(Records shown)

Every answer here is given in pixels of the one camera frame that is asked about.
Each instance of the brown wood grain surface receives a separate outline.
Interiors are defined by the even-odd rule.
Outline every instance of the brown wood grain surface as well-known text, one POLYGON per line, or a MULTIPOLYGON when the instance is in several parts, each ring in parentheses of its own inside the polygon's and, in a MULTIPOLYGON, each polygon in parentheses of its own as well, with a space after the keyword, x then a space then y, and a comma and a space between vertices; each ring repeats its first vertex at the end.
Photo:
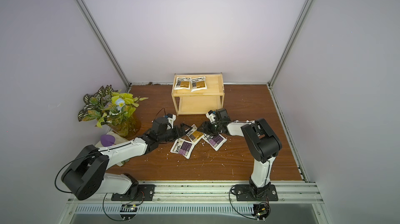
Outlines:
MULTIPOLYGON (((141 101, 136 110, 142 121, 138 135, 152 126, 157 112, 165 107, 167 113, 176 114, 172 86, 133 86, 134 96, 149 97, 141 101)), ((271 95, 265 85, 226 85, 224 108, 231 120, 256 120, 265 118, 282 142, 283 148, 274 161, 271 180, 301 180, 292 152, 288 145, 271 95)), ((205 115, 179 115, 175 124, 187 125, 207 121, 205 115)), ((215 151, 201 140, 194 147, 190 159, 170 152, 173 143, 159 147, 143 156, 131 158, 122 167, 113 166, 107 172, 128 173, 137 180, 248 180, 253 172, 254 159, 246 141, 240 136, 225 136, 227 141, 215 151)))

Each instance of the ventilation grille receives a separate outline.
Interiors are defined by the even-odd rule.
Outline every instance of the ventilation grille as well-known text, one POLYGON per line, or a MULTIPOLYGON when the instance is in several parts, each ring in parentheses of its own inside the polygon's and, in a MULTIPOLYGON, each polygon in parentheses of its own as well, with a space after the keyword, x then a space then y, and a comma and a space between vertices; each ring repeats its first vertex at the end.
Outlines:
MULTIPOLYGON (((121 212, 135 212, 136 214, 228 214, 237 215, 230 204, 143 204, 137 210, 121 207, 122 204, 104 204, 108 214, 121 212)), ((252 204, 234 204, 235 209, 241 214, 251 215, 252 204)), ((79 204, 76 214, 103 214, 102 204, 79 204)))

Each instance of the black mounting plate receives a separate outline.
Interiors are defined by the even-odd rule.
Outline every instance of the black mounting plate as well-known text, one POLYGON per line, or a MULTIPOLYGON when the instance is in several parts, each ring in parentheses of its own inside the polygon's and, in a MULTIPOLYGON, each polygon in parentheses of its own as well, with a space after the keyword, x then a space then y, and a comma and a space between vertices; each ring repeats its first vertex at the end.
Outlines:
MULTIPOLYGON (((139 194, 137 197, 137 201, 142 201, 142 193, 141 191, 143 191, 144 193, 144 201, 152 201, 153 200, 153 195, 154 195, 154 188, 156 187, 156 185, 153 184, 139 184, 139 194)), ((129 199, 128 197, 122 195, 122 194, 112 194, 111 197, 112 201, 132 201, 131 199, 129 199)))
MULTIPOLYGON (((268 197, 268 201, 278 201, 278 194, 276 192, 276 188, 275 185, 270 184, 270 186, 268 187, 268 189, 265 191, 266 194, 265 196, 268 197)), ((265 201, 265 197, 263 197, 262 199, 254 199, 251 196, 251 193, 249 192, 249 185, 248 184, 237 184, 235 185, 235 193, 237 193, 236 195, 236 200, 237 201, 265 201)))

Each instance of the purple label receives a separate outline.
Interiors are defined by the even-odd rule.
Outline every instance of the purple label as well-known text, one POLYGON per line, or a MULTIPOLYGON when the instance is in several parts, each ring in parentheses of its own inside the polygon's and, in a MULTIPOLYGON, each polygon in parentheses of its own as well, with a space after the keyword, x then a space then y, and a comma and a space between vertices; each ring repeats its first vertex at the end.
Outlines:
POLYGON ((216 137, 212 138, 208 142, 211 144, 211 146, 216 147, 218 144, 220 144, 224 139, 220 136, 217 135, 216 137))
POLYGON ((191 143, 189 143, 189 142, 183 142, 182 143, 182 146, 180 147, 180 149, 179 149, 179 154, 183 154, 184 156, 187 156, 188 155, 188 153, 189 153, 189 151, 190 151, 190 148, 192 147, 192 144, 191 143))

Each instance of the blue flower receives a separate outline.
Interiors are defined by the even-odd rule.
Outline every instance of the blue flower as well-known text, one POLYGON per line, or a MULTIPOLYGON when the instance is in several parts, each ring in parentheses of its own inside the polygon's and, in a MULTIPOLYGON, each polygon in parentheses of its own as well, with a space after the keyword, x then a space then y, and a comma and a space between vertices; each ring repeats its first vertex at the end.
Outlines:
POLYGON ((119 111, 121 111, 121 108, 122 108, 123 106, 125 106, 125 101, 124 101, 122 98, 118 98, 118 99, 115 101, 115 104, 117 105, 117 109, 118 109, 119 111))

(End Records shown)

Exercise directions. Except for the pictures, write the data out exactly.

Result.
Every answer here is given in pixels of the one camera frame that is asked about.
Each instance of the brown wood grain surface receives a separate outline.
Interiors are defined by the even-odd rule.
Outline every instance of the brown wood grain surface as well-known text, one POLYGON per line, or a MULTIPOLYGON when the instance is in several parts, each ring in parentheses of its own inside the polygon's and, in a MULTIPOLYGON, each polygon in parentheses of its own as well, with a space after the keyword, x then a space then y, and a comma and a space between vertices; each ring repeats its first vertex at the end.
Photo:
Outlines:
MULTIPOLYGON (((141 101, 136 110, 142 121, 138 135, 152 126, 157 112, 165 107, 167 113, 176 114, 172 86, 133 86, 134 96, 149 97, 141 101)), ((271 95, 265 85, 226 85, 224 108, 231 120, 256 120, 265 118, 282 142, 283 148, 274 161, 271 180, 301 180, 292 152, 288 145, 271 95)), ((205 115, 179 115, 175 124, 187 125, 207 121, 205 115)), ((215 151, 201 140, 194 147, 190 159, 170 152, 173 143, 159 147, 143 156, 131 158, 122 167, 113 166, 107 172, 128 173, 137 180, 248 180, 253 172, 254 159, 246 141, 240 136, 225 136, 227 141, 215 151)))

Each instance of the ventilation grille receives a separate outline.
Interiors are defined by the even-odd rule.
Outline every instance of the ventilation grille as well-known text, one POLYGON per line, or a MULTIPOLYGON when the instance is in several parts, each ring in parentheses of its own inside the polygon's and, in a MULTIPOLYGON, each polygon in parentheses of its own as well, with a space after the keyword, x then a space then y, and a comma and a space between vertices; each ring repeats its first vertex at the end.
Outlines:
MULTIPOLYGON (((121 212, 135 212, 136 214, 228 214, 237 215, 230 204, 143 204, 137 210, 121 207, 122 204, 104 204, 108 214, 121 212)), ((252 204, 234 204, 235 209, 241 214, 251 215, 252 204)), ((79 204, 76 214, 103 214, 102 204, 79 204)))

Each instance of the black mounting plate receives a separate outline.
Interiors are defined by the even-odd rule.
Outline every instance of the black mounting plate as well-known text, one POLYGON per line, or a MULTIPOLYGON when the instance is in several parts, each ring in parentheses of its own inside the polygon's and, in a MULTIPOLYGON, each polygon in parentheses of its own as well, with a space after the keyword, x then a space then y, and a comma and a space between vertices; each ring repeats its first vertex at the end.
Outlines:
MULTIPOLYGON (((139 194, 137 197, 137 201, 142 201, 142 193, 141 191, 143 191, 144 193, 144 201, 152 201, 153 200, 153 195, 154 195, 154 188, 156 187, 156 185, 153 184, 139 184, 139 194)), ((129 199, 128 197, 122 195, 122 194, 112 194, 111 197, 112 201, 132 201, 131 199, 129 199)))
MULTIPOLYGON (((268 197, 268 201, 278 201, 278 194, 276 192, 276 188, 275 185, 270 184, 270 186, 268 187, 268 189, 265 191, 266 194, 265 196, 268 197)), ((265 201, 265 197, 263 197, 262 199, 254 199, 251 196, 251 193, 249 192, 249 185, 248 184, 237 184, 235 185, 235 193, 237 193, 236 195, 236 200, 237 201, 265 201)))

Each instance of the purple label receives a separate outline.
Interiors are defined by the even-odd rule.
Outline every instance of the purple label as well-known text, one POLYGON per line, or a MULTIPOLYGON when the instance is in several parts, each ring in parentheses of its own inside the polygon's and, in a MULTIPOLYGON, each polygon in parentheses of its own as well, with a space after the keyword, x then a space then y, and a comma and a space between vertices; each ring repeats its first vertex at the end.
Outlines:
POLYGON ((216 137, 212 138, 208 142, 211 144, 211 146, 216 147, 218 144, 220 144, 224 139, 220 136, 217 135, 216 137))
POLYGON ((191 143, 189 143, 189 142, 183 142, 182 143, 182 146, 180 147, 180 149, 179 149, 179 154, 183 154, 184 156, 187 156, 188 155, 188 153, 189 153, 189 151, 190 151, 190 148, 192 147, 192 144, 191 143))

Each instance of the blue flower receives a separate outline.
Interiors are defined by the even-odd rule.
Outline every instance of the blue flower as well-known text, one POLYGON per line, or a MULTIPOLYGON when the instance is in several parts, each ring in parentheses of its own inside the polygon's and, in a MULTIPOLYGON, each polygon in parentheses of its own as well, with a space after the keyword, x then a space then y, and a comma and a space between vertices; each ring repeats its first vertex at the end.
Outlines:
POLYGON ((119 111, 121 111, 121 108, 122 108, 123 106, 125 106, 125 101, 124 101, 122 98, 118 98, 118 99, 115 101, 115 104, 117 105, 117 109, 118 109, 119 111))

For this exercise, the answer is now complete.